Free (no credits consumed):
- Code completions in your editor (the little ghost-text autocomplete)
- Next Edit suggestions
- Basic code-to-code transformations
Credit-hungry (use sparingly or lose money):
- Copilot Chat sessions, especially with extended context
- Model selection (Claude Sonnet, GPT-5, Gemini 2.5 Pro all have different token costs)
- Multi-step reasoning or long conversations
- File-context expansion (asking Copilot to read your entire codebase)
The free tier is narrower than you probably think. If you’re using Copilot as a thinking partner, which is what makes it valuable, you’re burning credits.
Real Cost Math by Model Tier: GPT-5 vs. Claude vs. Gemini
According to the GitHub Docs pricing table, here’s what each model costs per million tokens:
Claude Sonnet (popular for reasoning):
- Input: $3.00 per 1M tokens
- Output: $15.00 per 1M tokens
Gemini 2.5 Pro (fastest multi-modal):
- Input: $1.25 per 1M tokens
- Output: $10.00 per 1M tokens
Gemini 3 Flash (cheapest, lower quality):
- Input: $0.50 per 1M tokens
- Output: $3.00 per 1M tokens
Let’s do a concrete example: a 10,000-token Claude Sonnet conversation (roughly 2,500 words of input + response) costs about $0.18 in credits blended across input and output. Your $10/month allotment covers roughly 55 such sessions before it’s gone. That’s less than two per day.
Switch to Gemini 3 Flash and you get 200+ sessions. The trade-off is real: cheaper = slower, less creative, worse at reasoning. This isn’t a knob you can tweak; it’s a core limitation of the model tier itself.
Who Gets Hurt, Who’s Fine, and What to Do Before June 1
The Copilot Chat power user (you use it as a thinking partner for every problem): You’re about to hit a paywall. Your workflows that assume unlimited chat will break in week one of June. Before June 1, audit your chat usage. If you’re running 50+ chats per month, the $10 plan won’t survive. Either jump to Pro+ ($39/month, $39 in credits) or check out Cursor, which we covered in depth in our Cursor vs. Windsurf subscription comparison and in six months with Cursor. Both land on the same verdict: Cursor’s pricing model handles heavy chat users better.
The side-project hobbyist (you use Copilot Code Completions + occasional Chat): You’ll probably be fine. Code completions are free, and light chat usage won’t blow the budget. Keep your chat sessions focused; don’t use Chat as a brainstorming tool.
The writer or content team (you use Copilot Chat for prose, not code): Copilot Chat was never designed for non-code use, and the token model makes it worse. If you’re a technical writer or a dev writing docs, this hits hard. Consider Jasper or another content-focused AI tool designed for prose from the ground up.
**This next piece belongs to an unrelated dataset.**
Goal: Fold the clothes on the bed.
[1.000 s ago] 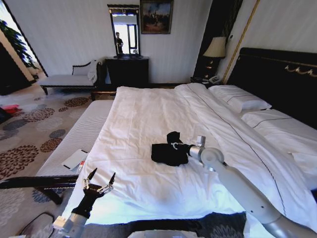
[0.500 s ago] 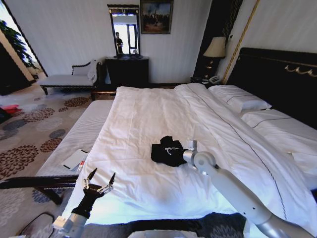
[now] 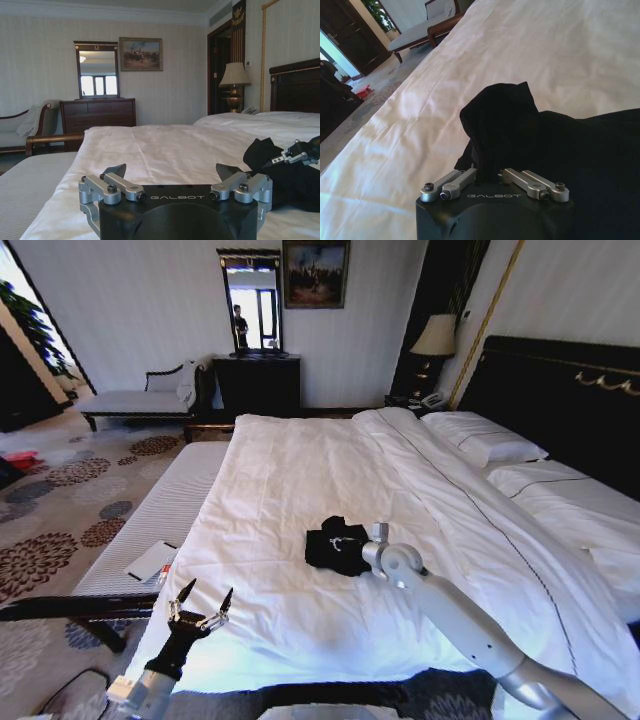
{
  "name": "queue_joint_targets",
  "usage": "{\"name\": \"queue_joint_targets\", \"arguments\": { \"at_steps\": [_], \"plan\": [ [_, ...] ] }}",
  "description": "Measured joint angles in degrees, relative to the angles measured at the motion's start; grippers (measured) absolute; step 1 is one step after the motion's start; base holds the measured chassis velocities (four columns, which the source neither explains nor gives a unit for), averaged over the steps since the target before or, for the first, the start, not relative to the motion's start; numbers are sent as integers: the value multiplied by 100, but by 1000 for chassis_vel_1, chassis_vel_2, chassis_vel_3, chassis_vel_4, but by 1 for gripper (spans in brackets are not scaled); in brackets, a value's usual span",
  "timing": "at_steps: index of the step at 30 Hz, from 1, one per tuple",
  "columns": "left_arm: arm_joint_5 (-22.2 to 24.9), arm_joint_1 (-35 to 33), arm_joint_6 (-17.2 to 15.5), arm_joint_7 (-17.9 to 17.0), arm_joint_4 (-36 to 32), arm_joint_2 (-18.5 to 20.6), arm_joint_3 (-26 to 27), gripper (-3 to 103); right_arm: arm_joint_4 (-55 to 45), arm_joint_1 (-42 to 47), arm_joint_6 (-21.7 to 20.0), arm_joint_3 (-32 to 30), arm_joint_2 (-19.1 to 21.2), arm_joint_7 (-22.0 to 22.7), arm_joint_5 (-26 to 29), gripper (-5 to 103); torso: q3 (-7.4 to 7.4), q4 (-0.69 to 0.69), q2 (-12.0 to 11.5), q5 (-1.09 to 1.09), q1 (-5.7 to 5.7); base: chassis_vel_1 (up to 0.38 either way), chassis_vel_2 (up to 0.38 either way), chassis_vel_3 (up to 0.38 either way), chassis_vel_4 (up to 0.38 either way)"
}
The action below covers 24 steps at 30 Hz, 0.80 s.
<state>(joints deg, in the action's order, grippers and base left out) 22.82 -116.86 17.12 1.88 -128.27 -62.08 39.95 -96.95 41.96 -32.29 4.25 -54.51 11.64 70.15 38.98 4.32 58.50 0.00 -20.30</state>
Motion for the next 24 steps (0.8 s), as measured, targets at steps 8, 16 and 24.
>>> {"name": "queue_joint_targets", "arguments": {
  "at_steps": [8, 16, 24],
  "plan": [
    [0, 0, 0, 0, 0, 0, 0, 100, -239, 152, 105, -47, 27, -175, -316, 23, -1, 0, 0, 1, 0, 0, 0, 0, 0],
    [0, 0, 0, 0, 0, 0, 0, 100, -651, -109, 196, -278, 116, -178, -128, 51, -1, 0, 0, 0, 0, 0, 0, 0, 0],
    [0, 0, 0, 0, 0, 0, 0, 100, -841, 460, 552, -569, 210, -251, -637, 79, -1, 2, 0, 0, 0, 0, 0, 0, 0]
  ]
}}
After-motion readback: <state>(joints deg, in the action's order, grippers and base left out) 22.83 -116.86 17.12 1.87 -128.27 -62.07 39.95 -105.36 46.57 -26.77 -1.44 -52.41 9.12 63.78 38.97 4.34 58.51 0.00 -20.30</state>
GitHub Copilot Business and Enterprise users: GitHub is offering promotional credit boosts through August 2026 ($30/mo for Business, $70/mo for Enterprise), but read the fine print. These are temporary. Plan for the credits to shrink later in the year.
What to do before June 1:
- Pull your chat history from the Copilot settings and save it offline. After June 1, you’ll be conscious of every token.
- If you’re on Pro and heavy-chat, upgrade to Pro+ or leave now. The June 1 transition won’t let you downgrade after seeing the bill.
- Test Cursor or other alternatives while you still have baseline mental context of what Copilot felt like. The switching cost is lower now than in July.
The Real Question: Is $10/Month Still Worth It?
Under the subsidy, the answer was obviously yes. You were stealing value. Now it’s a real financial tradeoff: how much compute do you actually use in a month?
If you’re a heavy chat user, probably not. If you’re a code-completion purist, maybe. If you’re somewhere in the middle, the math is personal and it’s about to become very visible.
We’ll keep crying about this one as the dust settles in June.